County contends kennel built first
The county takes the opposite view of things, according to Milkie.
"As I understand it, they built the kennel and then tried to get the permits," she said.
Residents who have more than four dogs and want to breed, sell, board or groom dogs must have a zoning use permit and a commercial kennel permit from the Health Department before they start any activity, Milkie said. The Barnes started their activity before the zoning use permit was approved, she said.
Milkie acknowledged that the commercial permits and the facilities behind them are not cheap, but "we have a process for a reason. We don't want to create a health hazard for people or animals," she said.
Barnes estimates that it has cost the family more than $200,000 with the medical costs of the litter of puppies one of her dogs has had and the alterations the couple has had to make to turn their garage into a kennel.
And the costs continue to rise.
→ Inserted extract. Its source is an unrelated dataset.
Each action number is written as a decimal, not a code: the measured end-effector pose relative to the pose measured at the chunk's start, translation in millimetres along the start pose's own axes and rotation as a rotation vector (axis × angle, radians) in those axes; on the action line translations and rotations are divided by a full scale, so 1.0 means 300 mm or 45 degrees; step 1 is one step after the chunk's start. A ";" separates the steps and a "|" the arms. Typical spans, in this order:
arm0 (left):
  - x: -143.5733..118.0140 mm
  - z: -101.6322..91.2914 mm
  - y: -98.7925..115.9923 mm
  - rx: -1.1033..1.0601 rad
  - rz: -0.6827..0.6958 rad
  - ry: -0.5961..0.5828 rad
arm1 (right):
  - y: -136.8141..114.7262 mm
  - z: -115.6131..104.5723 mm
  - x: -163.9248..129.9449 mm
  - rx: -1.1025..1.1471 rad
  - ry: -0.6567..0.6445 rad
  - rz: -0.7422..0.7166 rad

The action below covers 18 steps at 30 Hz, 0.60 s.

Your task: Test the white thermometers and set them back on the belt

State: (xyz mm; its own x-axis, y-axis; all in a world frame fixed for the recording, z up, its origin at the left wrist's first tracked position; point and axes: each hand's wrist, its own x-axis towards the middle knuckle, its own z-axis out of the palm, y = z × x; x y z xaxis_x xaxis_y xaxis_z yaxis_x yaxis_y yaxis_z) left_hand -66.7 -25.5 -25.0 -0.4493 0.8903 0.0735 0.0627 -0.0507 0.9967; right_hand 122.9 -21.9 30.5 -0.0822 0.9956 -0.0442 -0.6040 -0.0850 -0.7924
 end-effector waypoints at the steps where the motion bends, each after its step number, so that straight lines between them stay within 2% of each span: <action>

In March, the county filed for and was granted an injunction against the Barnes to prevent them from boarding, grooming or breeding any dogs, other than their own. The injunction also prevents the Barnes from advertising as a boarding and grooming facility and prevents them from selling any puppies.
The Barnes have also been ordered to take down their Web site and pay more than $5,000 in fines.
Not being able to sell the puppies has put a stain on the Barnes' name as the owners of championship boxers, Tai Barnes said. Breeders, dog handlers and show dog owners keep asking them why they can't sell the puppies they have. The Barnes have to keep telling the same story, she said, but it still leaves people wondering what they did wrong.
The constant adding of requirements and fines aren't the only things that have them riled, Barnes said. It's that the county appears to have a double standard when it comes to properties that have requested kennel permits. Some haven't been required to meet the same standards or have received help to meet the same standards as the Barnes, she said.
There is at least one other property in Golden Valley, she said, that the Planning and Zoning and Health departments have been actively working on to meet the requirements of a kennel permit. The property does not have the required 2.5 acres and has a few ramshackle doghouses for about 10 or more dogs, she said. The county hasn't forced the owner to put in special drains or a septic system, she said.
"Until they can treat everyone the same, then no one should be issued permits," Barnes concluded.